Since around the year 2000, an increase in cases of rapidly progressive pneumoconiosis observed in various hot-spot geographic areas points to a need for an in-depth evaluation to identify key risk factors, some of which might be more strongly associated with certain RCMD components rather than RCMD mass concentration.
Medical surveillance of miners that includes comprehensive occupational histories containing details of mining processes and exposures (for example, chronology of specific mine employment, duration of work at the coal face, job titles and duties, and use of respiratory protection) is an important tool for understanding disease trends and risk factors and assessing the efficacy of exposure monitoring and reduction efforts.
Disincentives for Participation in Voluntary Medical Surveillance
The lack of worker participation in medical surveillance impairs the effectiveness of that tool for assessing the efficacy of exposure reduction efforts.
Recommendation 11: Elucidate factors that act as disincentives for participation in the voluntary portions of the NIOSH medical surveillance programs and in the MSHA Part 90 Program, with the goal of addressing those disincentives and improving participation rates. (see Chapters 1 and 5)
Opportunities for Using Data from Coal-Producing Countries for Epidemiologic Research
Recommendation 12: Conduct a comprehensive assessment of the requirements for exposure monitoring, including RCMD and silica mass content, and medical surveillance as well as the implementation of those requirements in major coal-producing countries. The assessment should identify opportunities for data harmonization and the use of that data for improving exposure monitoring approaches and conducting epidemiologic research. (see Chapter 3)
Research Capacity and Resources
Reliable information on RCMD exposures in underground coal mines is crucial for predicting, reducing, and preventing miners’ disease risks. As the committee has identified a number of important information needs, NIOSH and other organizations clearly will need sufficient capacity and resources to carry out the recommended activities. The committee also recognizes that some of the recommendations may be difficult to undertake, and that sufficient resources may not be available to undertake them all in the near term.

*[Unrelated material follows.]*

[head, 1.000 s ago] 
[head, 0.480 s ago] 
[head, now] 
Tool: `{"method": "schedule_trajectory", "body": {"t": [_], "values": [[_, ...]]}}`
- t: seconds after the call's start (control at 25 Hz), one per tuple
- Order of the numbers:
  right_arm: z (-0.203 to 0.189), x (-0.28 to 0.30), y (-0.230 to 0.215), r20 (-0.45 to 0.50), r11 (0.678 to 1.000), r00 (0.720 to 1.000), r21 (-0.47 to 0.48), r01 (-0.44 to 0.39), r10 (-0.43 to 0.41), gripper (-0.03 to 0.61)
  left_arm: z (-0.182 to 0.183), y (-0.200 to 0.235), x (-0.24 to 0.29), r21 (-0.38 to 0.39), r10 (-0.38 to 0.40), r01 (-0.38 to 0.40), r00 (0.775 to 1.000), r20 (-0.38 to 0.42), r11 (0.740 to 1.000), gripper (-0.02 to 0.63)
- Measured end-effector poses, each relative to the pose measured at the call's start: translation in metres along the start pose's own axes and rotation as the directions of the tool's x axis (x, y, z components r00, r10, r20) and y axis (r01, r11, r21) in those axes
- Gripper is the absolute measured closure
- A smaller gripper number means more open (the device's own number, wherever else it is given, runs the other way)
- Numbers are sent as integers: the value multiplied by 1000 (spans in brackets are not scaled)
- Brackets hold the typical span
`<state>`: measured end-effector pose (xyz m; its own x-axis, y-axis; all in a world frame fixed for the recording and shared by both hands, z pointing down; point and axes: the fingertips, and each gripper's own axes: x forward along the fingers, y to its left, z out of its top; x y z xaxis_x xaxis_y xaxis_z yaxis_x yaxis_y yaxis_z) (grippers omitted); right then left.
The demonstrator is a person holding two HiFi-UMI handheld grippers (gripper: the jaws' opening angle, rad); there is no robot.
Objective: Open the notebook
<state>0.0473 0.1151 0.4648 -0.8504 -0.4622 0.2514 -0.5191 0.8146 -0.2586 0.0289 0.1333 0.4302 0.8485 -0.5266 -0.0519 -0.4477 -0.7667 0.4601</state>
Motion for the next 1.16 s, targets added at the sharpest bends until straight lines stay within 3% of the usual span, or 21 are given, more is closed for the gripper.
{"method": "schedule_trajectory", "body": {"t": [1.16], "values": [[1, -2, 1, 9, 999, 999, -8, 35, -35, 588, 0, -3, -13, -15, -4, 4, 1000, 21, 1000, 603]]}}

For example, an experimental mine, such as the
former Lake Lynn facility, is currently not available to conduct full-scale underground mine testing. (see Chapter 2)
In addition, implementing the committee’s recommendations will require a commitment by all parties to collaborate. A case in point would be the conduct of field testing in working mines to assess RCMD concentration variability caused by different sources within the mines.

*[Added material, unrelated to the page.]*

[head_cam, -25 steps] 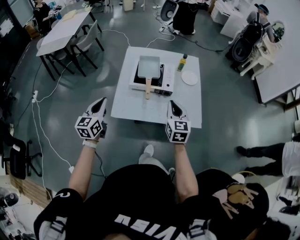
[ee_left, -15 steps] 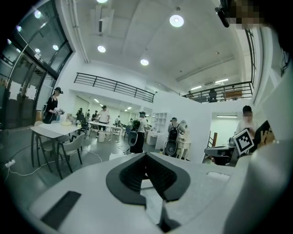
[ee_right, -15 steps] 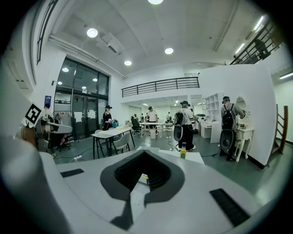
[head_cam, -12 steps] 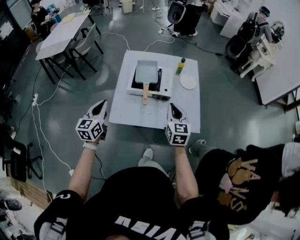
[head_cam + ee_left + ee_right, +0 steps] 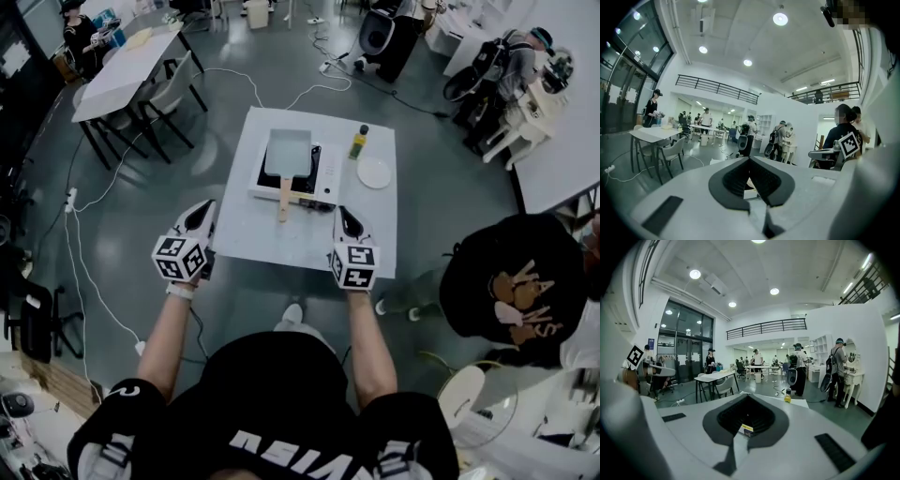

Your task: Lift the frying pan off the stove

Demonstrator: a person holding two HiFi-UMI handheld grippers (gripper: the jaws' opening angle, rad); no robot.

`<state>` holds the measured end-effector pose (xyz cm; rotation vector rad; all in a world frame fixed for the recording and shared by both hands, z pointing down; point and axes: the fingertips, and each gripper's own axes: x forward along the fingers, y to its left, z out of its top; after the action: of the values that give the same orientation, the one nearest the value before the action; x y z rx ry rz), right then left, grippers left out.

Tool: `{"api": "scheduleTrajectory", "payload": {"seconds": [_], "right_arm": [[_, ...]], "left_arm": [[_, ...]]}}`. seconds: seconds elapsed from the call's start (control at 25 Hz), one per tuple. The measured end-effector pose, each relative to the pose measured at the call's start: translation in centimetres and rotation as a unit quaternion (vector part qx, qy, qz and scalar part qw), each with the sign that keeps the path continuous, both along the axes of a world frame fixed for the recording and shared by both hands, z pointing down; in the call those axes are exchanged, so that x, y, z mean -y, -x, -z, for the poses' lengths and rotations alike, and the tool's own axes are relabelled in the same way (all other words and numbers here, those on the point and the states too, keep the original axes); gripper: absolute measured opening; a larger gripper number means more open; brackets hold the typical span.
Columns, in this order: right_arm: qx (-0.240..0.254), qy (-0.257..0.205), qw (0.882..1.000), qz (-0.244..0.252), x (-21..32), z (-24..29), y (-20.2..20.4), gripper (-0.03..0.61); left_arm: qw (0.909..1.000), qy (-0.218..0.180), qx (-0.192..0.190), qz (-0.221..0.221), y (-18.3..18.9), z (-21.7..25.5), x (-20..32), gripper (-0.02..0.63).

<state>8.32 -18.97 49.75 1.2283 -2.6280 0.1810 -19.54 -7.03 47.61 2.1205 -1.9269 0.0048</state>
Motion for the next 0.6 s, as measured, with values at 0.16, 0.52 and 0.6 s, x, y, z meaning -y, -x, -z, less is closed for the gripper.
{"api": "scheduleTrajectory", "payload": {"seconds": [0.16, 0.52, 0.6], "right_arm": [[-0.003, 0.007, 1.0, 0.009, 1.9, -0.6, -0.6, -0.005], [-0.003, -0.003, 1.0, 0.019, 5.1, -0.4, -1.7, -0.005], [-0.003, -0.001, 1.0, 0.02, 5.3, -0.2, -1.7, -0.005]], "left_arm": [[1.0, -0.001, 0.001, 0.004, -0.8, -0.1, 2.0, -0.002], [1.0, 0.003, 0.005, 0.002, -2.7, -0.5, 4.8, -0.002], [1.0, 0.002, 0.003, 0.001, -2.9, -0.6, 5.1, -0.002]]}}
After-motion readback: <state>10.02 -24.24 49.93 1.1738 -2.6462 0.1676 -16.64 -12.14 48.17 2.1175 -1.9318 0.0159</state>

Recommendation 13: NIOSH, MSHA, and other organizations should set priorities for addressing the committee’s recommendations and develop a strategy for addressing them. Federal agencies should provide the capability for research to be conducted in an experimental underground mine. Federal, academic, and coal mine industry researchers should seek opportunities for conducting collaborative research and development activities.